> [Problem statement] Scan the records and identify every line in which the string "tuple" occurs, then return those lines.

##### Material for the task

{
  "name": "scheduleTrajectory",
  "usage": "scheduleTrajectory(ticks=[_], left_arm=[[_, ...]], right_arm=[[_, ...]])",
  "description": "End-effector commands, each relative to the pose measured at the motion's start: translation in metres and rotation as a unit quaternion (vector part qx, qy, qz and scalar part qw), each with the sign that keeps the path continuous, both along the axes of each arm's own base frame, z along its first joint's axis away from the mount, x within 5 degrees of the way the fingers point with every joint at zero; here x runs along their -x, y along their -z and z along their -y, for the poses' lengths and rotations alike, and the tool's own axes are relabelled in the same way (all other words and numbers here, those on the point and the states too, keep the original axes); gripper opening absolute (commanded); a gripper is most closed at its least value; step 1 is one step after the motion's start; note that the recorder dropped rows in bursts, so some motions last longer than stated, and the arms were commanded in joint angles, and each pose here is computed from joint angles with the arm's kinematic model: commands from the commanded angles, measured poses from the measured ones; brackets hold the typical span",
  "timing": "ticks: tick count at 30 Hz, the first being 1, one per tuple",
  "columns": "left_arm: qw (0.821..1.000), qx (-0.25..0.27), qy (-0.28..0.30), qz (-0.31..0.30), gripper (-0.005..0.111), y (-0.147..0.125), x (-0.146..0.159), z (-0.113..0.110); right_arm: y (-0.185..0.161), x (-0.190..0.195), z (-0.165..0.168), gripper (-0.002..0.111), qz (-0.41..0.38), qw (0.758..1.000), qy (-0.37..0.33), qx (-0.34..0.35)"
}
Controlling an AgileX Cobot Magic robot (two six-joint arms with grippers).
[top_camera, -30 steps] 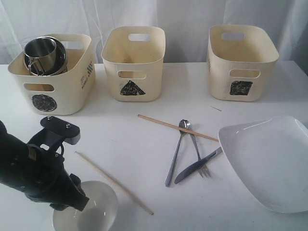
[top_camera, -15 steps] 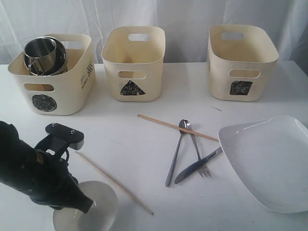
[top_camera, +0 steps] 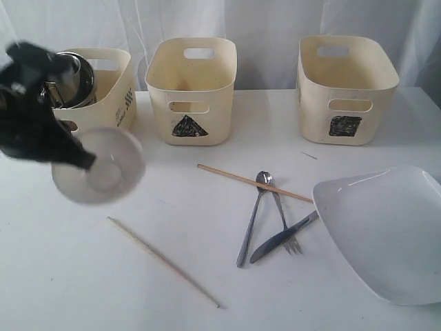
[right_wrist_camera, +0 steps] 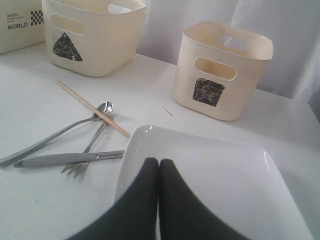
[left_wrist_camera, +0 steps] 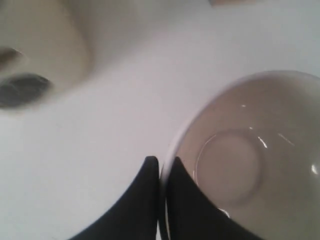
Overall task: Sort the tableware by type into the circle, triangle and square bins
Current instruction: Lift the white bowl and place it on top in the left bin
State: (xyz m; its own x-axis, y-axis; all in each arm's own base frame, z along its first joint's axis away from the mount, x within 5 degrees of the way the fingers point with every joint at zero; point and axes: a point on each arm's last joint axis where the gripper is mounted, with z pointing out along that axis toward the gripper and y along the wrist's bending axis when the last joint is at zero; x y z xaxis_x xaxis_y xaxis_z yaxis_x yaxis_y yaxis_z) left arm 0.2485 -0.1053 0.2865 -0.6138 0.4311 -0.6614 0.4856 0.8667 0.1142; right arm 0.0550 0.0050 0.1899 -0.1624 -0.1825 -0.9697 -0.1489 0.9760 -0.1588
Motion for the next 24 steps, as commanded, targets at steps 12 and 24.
scheduleTrajectory(ticks=[12,24], left_arm=[[0.976,0.024,-0.128,0.172,0.000,-0.092,-0.160,-0.056],[0.979,0.014,-0.145,0.143,0.000,-0.039,-0.231,-0.063]], right_arm=[[0.001,0.000,0.000,0.000,0.005,1.000,-0.001,-0.004],[0.001,0.000,0.000,0.000,0.005,1.000,-0.001,-0.004]])
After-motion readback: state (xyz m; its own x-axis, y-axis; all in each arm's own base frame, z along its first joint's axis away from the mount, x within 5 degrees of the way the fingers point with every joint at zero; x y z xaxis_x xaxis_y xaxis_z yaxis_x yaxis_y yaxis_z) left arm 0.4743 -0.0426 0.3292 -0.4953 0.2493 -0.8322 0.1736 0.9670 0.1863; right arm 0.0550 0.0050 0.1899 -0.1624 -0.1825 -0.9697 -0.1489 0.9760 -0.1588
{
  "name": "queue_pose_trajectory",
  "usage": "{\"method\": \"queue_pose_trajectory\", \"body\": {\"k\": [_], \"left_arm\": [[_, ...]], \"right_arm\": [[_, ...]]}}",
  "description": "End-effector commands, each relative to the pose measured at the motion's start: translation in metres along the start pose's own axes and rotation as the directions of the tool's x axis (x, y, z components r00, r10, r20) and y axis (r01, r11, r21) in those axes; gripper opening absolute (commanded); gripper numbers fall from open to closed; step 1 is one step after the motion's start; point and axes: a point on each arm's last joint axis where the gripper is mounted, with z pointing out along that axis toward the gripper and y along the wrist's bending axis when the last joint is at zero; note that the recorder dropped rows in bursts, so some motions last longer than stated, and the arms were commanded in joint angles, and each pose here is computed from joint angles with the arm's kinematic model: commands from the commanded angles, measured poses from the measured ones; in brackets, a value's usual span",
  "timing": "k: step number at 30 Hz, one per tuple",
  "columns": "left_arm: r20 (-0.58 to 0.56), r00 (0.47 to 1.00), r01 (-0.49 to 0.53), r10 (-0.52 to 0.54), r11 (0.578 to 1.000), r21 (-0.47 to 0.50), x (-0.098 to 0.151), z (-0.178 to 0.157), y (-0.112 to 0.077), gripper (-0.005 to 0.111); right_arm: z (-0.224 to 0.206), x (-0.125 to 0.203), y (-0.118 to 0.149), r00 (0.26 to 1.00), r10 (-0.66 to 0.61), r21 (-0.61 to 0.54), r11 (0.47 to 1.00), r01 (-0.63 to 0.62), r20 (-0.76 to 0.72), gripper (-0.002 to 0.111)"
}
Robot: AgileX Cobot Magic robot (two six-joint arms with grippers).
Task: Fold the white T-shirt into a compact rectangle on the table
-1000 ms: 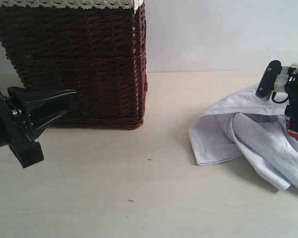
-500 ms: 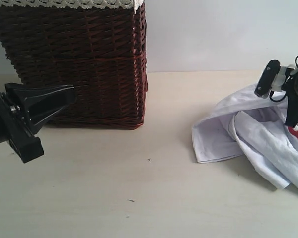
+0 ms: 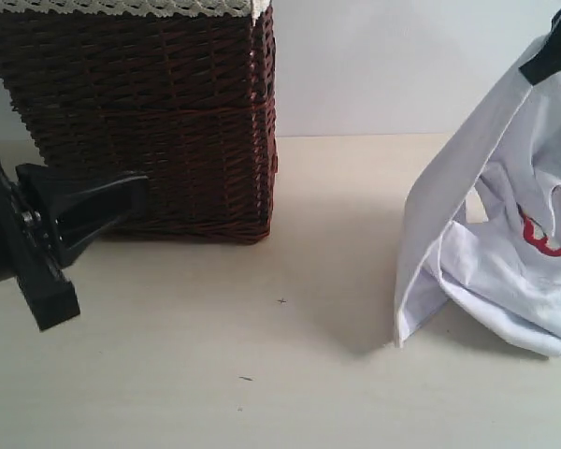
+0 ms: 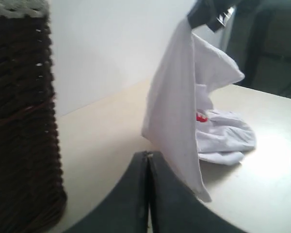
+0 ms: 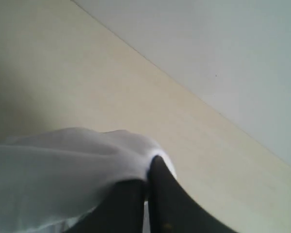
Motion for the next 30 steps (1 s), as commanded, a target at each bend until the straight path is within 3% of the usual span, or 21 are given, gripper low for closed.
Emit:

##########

> [Expected output]
  "timing": "ticks: tick count at 30 Hz, the first being 1, one per tuple",
  "timing": "k: step number at 30 Hz, one per tuple",

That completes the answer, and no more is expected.